-- EXERCISE DESCRIPTION --
Starting at the first line of the data below, retype every line up to and including the one containing "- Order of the".

-- DATA PROVIDED --
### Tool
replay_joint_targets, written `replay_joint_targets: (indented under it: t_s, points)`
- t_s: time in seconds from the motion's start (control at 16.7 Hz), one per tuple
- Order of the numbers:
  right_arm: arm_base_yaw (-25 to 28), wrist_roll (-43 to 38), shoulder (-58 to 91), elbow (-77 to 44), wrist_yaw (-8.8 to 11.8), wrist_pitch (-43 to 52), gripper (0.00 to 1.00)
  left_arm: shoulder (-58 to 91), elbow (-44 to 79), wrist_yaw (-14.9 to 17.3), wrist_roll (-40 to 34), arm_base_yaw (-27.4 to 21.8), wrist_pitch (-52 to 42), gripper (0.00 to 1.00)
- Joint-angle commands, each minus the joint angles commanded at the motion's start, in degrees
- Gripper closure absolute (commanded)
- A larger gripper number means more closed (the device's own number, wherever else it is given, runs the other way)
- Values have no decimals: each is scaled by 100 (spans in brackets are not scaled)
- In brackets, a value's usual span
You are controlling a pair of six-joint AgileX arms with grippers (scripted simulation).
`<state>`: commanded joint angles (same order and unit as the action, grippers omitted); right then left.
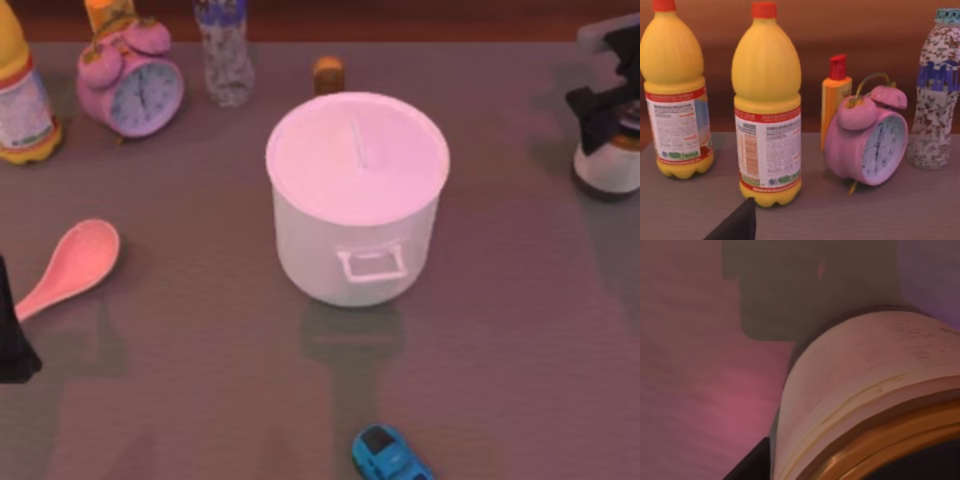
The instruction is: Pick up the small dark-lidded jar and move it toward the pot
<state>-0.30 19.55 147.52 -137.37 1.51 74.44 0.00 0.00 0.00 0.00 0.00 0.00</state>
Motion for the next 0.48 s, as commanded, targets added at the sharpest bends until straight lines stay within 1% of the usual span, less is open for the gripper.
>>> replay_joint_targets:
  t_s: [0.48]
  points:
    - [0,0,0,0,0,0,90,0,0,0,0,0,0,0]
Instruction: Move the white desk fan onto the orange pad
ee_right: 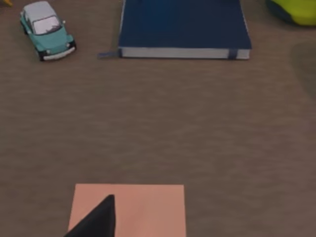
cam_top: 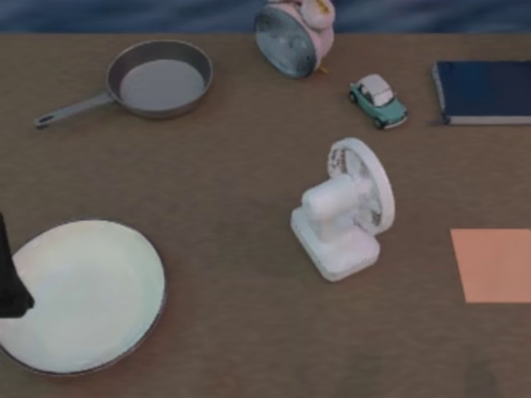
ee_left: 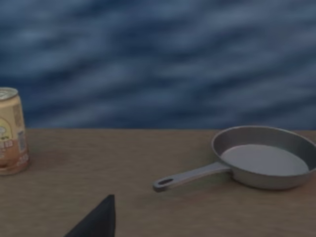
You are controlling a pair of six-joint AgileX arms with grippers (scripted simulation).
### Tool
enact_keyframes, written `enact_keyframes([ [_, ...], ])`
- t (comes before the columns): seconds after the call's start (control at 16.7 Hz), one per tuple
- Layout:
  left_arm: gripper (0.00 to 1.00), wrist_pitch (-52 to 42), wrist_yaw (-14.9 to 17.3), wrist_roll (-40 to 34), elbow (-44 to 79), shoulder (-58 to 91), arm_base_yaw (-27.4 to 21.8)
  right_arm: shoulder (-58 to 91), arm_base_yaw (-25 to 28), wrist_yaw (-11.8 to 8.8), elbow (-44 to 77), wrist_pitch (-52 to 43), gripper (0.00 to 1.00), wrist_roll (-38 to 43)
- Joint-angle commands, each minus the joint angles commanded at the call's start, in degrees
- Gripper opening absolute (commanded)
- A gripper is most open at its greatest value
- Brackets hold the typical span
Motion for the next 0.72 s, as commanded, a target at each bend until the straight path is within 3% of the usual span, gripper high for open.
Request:
enact_keyframes([
  [0.3, 1.00, 0.00, 0.00, 0.00, 0.00, 0.00, 0.00, 23.75, 4.20, 0.28, 29.15, -18.12, 1.00, 1.86],
  [0.72, 1.00, 0.00, 0.00, 0.00, 0.00, 0.00, 0.00, 61.99, 13.80, -1.62, 74.91, -41.40, 1.00, 5.08],
])
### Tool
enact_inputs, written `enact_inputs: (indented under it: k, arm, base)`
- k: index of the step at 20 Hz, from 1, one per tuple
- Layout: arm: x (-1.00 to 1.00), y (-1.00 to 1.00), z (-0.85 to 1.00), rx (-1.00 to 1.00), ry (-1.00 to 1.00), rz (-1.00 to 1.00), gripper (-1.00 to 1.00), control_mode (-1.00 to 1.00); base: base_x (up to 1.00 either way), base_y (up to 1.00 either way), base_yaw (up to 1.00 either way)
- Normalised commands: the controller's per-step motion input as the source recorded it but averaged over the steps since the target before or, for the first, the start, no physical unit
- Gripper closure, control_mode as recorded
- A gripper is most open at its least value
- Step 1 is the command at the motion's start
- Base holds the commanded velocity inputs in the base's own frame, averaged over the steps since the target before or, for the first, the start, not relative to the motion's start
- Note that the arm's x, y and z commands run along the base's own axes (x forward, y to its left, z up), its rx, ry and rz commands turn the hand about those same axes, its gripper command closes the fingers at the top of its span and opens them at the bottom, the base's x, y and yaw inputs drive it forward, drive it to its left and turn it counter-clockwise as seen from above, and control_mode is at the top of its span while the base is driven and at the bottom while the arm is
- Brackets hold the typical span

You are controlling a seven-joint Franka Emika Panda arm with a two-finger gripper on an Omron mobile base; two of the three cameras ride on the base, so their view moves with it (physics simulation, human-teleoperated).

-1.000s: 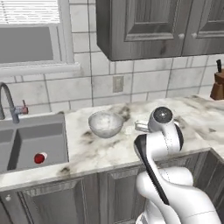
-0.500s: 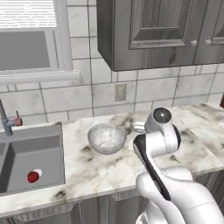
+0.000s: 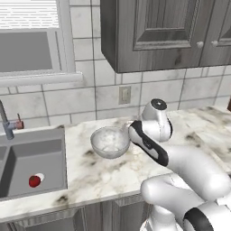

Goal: Clear the mugs and bowl far away from the sink.

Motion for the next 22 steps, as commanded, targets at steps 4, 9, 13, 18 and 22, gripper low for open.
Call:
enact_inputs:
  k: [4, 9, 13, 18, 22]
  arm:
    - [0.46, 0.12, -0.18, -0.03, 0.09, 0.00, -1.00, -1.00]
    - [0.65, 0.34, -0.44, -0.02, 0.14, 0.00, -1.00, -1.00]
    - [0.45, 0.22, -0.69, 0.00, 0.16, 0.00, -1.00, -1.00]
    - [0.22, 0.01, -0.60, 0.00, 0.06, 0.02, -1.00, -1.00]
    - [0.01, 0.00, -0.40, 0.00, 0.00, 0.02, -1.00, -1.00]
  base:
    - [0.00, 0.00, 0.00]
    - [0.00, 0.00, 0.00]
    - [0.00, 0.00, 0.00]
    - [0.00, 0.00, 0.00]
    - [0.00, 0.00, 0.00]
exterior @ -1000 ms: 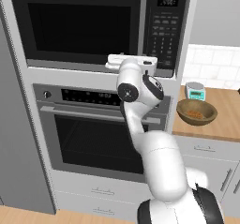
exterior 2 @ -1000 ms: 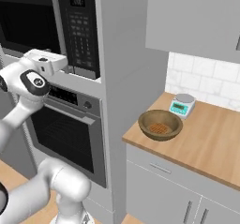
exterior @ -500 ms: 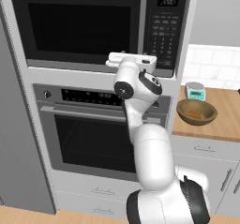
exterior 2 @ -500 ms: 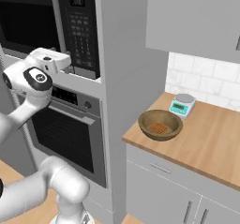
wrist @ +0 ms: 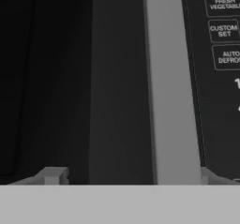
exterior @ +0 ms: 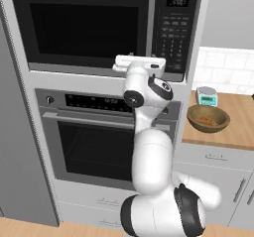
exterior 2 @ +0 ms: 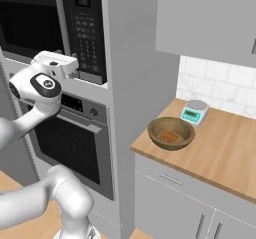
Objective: Open the microwave, place the bowl with waffle inside the microwave, then close the microwave door and turn it on.
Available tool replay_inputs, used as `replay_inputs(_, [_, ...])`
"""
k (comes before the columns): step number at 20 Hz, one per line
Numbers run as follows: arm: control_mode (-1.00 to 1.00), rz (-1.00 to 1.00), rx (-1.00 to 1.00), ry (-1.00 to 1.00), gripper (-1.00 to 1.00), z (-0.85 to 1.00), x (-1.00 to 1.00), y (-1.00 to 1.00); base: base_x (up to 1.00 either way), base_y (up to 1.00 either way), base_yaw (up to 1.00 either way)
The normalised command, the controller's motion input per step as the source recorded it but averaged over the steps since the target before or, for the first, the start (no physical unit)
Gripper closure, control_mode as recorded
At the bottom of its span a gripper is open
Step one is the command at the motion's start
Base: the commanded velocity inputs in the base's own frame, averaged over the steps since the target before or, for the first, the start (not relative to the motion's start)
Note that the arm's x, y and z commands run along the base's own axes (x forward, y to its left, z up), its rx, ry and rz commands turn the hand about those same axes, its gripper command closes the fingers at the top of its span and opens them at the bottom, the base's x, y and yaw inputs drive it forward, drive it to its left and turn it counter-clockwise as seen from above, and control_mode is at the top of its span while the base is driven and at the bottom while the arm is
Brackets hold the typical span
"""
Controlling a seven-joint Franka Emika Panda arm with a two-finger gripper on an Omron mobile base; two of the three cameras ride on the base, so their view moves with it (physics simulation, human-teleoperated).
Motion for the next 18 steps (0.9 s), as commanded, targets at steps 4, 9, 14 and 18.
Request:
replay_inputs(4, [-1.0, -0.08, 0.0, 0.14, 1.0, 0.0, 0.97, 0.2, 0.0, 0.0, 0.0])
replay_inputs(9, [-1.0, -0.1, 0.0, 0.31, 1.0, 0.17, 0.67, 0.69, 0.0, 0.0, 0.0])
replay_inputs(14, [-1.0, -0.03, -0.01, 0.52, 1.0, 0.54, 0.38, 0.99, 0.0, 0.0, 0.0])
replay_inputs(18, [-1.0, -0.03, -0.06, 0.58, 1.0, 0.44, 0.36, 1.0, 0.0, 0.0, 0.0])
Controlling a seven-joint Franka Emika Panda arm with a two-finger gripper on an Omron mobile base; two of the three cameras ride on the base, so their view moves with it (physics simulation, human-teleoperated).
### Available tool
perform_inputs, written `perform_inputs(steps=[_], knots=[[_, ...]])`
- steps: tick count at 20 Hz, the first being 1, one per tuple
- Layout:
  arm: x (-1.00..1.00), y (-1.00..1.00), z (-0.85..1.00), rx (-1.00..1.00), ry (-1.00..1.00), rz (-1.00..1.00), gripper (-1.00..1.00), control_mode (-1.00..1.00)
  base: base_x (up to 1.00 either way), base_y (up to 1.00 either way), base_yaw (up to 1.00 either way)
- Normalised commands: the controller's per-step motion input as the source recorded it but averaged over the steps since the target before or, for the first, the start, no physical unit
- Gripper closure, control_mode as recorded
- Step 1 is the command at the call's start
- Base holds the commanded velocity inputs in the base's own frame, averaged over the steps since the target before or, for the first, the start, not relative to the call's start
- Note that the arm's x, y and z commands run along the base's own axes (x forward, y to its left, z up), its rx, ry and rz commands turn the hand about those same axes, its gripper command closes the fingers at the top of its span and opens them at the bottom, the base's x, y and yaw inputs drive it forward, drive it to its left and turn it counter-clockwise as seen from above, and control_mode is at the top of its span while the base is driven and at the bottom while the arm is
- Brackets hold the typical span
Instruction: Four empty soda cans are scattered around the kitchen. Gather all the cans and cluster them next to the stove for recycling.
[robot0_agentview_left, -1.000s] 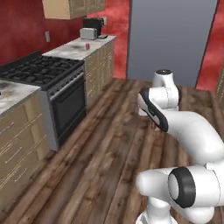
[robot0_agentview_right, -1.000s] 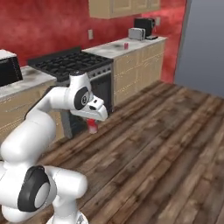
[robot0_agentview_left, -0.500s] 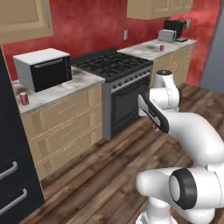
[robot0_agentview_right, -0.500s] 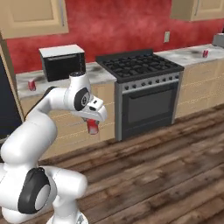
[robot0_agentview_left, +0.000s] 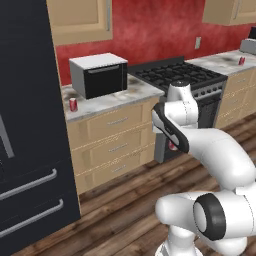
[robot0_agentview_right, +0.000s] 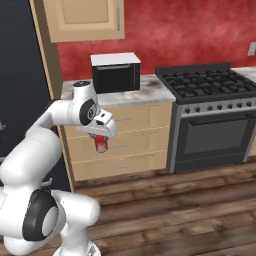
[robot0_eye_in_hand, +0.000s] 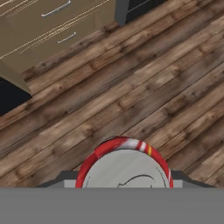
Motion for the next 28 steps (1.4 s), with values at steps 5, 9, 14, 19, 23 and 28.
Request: perform_inputs(steps=[5,9,14,19,23,28], knots=[[0.0,0.0,0.0,0.0,0.0,0.0,1.0,1.0,0.47,-0.34,0.1],[0.0,0.0,0.0,0.0,0.0,0.0,1.0,1.0,0.45,-0.35,0.11],[0.0,0.0,0.0,0.0,0.0,0.0,1.0,1.0,0.47,-0.33,0.13],[0.0,0.0,0.0,0.0,0.0,0.0,1.0,1.0,0.47,-0.31,0.16],[0.0,0.0,0.0,0.0,0.0,0.0,1.0,1.0,0.47,-0.32,0.15],[0.0,0.0,0.0,0.0,0.0,0.0,1.0,1.0,0.49,-0.33,0.15]])
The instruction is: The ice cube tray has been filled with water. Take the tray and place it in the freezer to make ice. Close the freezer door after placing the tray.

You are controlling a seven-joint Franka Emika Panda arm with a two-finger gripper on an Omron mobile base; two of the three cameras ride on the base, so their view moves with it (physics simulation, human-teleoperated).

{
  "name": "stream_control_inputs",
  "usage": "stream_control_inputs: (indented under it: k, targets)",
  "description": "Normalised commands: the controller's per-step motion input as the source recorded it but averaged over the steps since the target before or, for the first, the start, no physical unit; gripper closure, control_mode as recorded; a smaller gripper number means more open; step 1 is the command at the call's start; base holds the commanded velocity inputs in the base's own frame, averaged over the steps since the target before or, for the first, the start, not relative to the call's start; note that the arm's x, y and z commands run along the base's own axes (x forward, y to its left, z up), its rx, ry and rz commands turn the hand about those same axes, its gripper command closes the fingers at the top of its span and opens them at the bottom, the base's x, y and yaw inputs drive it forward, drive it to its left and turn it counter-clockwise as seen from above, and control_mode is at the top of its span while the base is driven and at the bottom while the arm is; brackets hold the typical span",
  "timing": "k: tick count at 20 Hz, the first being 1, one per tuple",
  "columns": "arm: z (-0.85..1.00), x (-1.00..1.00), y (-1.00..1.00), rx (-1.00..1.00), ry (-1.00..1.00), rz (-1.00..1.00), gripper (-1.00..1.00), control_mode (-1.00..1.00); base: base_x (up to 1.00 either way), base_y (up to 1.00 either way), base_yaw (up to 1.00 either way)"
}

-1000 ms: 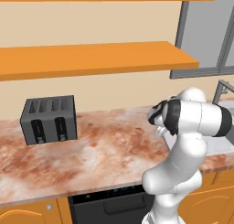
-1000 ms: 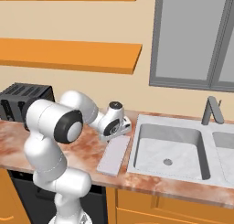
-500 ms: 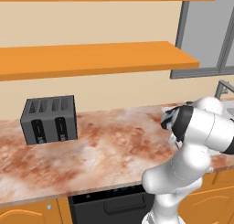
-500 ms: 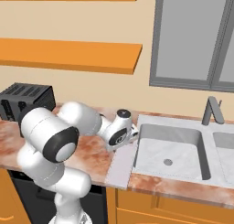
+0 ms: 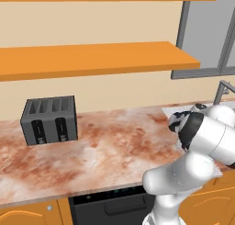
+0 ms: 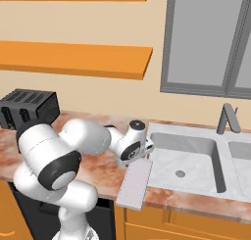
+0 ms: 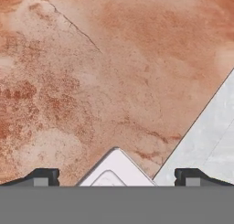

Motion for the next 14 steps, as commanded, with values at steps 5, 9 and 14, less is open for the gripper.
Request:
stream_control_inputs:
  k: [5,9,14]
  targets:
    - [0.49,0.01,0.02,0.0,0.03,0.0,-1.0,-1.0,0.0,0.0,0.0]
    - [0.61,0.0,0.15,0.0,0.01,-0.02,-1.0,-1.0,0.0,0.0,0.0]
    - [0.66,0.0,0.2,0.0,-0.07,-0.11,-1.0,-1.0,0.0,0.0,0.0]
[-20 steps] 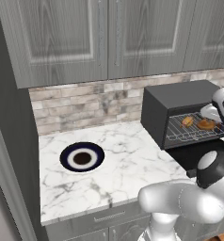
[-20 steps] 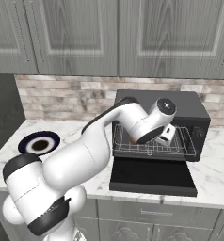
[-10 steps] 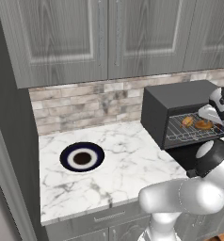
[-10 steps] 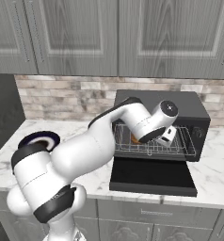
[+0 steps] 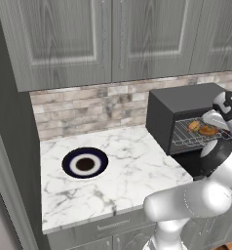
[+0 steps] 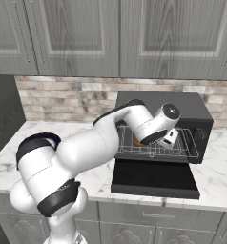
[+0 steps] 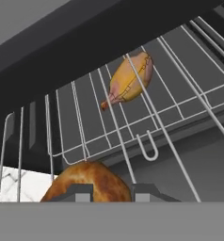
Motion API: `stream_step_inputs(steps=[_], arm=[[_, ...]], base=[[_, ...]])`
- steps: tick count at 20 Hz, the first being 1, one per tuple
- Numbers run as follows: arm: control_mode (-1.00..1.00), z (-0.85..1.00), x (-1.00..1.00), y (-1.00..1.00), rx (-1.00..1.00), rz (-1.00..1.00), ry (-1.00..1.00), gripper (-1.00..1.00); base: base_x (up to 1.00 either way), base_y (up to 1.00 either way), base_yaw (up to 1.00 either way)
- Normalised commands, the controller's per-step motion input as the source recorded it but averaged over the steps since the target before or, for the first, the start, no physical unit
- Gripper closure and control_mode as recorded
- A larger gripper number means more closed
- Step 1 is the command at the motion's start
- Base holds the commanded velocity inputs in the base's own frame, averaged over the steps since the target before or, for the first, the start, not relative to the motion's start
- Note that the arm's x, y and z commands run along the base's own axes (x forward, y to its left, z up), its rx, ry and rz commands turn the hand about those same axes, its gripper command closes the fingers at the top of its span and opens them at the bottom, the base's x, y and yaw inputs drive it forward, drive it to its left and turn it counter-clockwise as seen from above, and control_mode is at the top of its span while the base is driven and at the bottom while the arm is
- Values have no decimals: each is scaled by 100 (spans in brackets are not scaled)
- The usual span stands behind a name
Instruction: Open the toaster oven door. Place the bread on the top rack in the toaster oven and place the chicken drumstick on the bottom rack.
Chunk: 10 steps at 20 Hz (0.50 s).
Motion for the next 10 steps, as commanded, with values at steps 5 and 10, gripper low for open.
stream_step_inputs(steps=[5, 10], arm=[[-100, -8, 15, -1, 0, 0, -1, 100], [-100, -16, 4, -2, 0, 0, -1, 100]], base=[[0, 0, 0], [0, 0, 0]])
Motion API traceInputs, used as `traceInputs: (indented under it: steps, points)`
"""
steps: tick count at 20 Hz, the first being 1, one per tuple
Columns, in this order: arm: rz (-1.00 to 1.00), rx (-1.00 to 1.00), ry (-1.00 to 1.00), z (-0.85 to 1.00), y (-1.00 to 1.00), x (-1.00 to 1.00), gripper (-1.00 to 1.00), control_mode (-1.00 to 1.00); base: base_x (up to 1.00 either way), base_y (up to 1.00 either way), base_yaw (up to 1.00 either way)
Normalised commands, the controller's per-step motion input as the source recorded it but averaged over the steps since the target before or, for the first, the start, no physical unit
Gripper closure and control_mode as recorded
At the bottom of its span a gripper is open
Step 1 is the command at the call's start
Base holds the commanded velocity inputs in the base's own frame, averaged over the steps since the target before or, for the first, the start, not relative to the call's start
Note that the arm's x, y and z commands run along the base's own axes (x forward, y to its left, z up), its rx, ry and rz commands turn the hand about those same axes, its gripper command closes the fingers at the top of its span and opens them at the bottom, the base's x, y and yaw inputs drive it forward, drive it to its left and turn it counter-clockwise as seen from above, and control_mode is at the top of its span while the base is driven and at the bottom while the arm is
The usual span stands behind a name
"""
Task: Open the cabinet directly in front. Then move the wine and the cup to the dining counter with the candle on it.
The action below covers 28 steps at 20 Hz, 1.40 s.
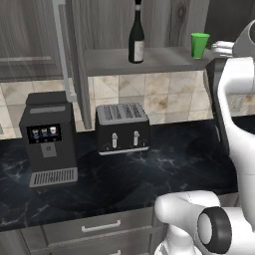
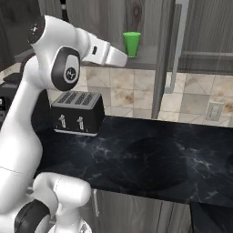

-- RESULT BELOW --
### Tool
replay_joint_targets, written `replay_joint_targets: (indented under it: t_s, points)`
- t_s: time in seconds from the motion's start (control at 16.7 Hz), one per tuple
- Order of the numbers:

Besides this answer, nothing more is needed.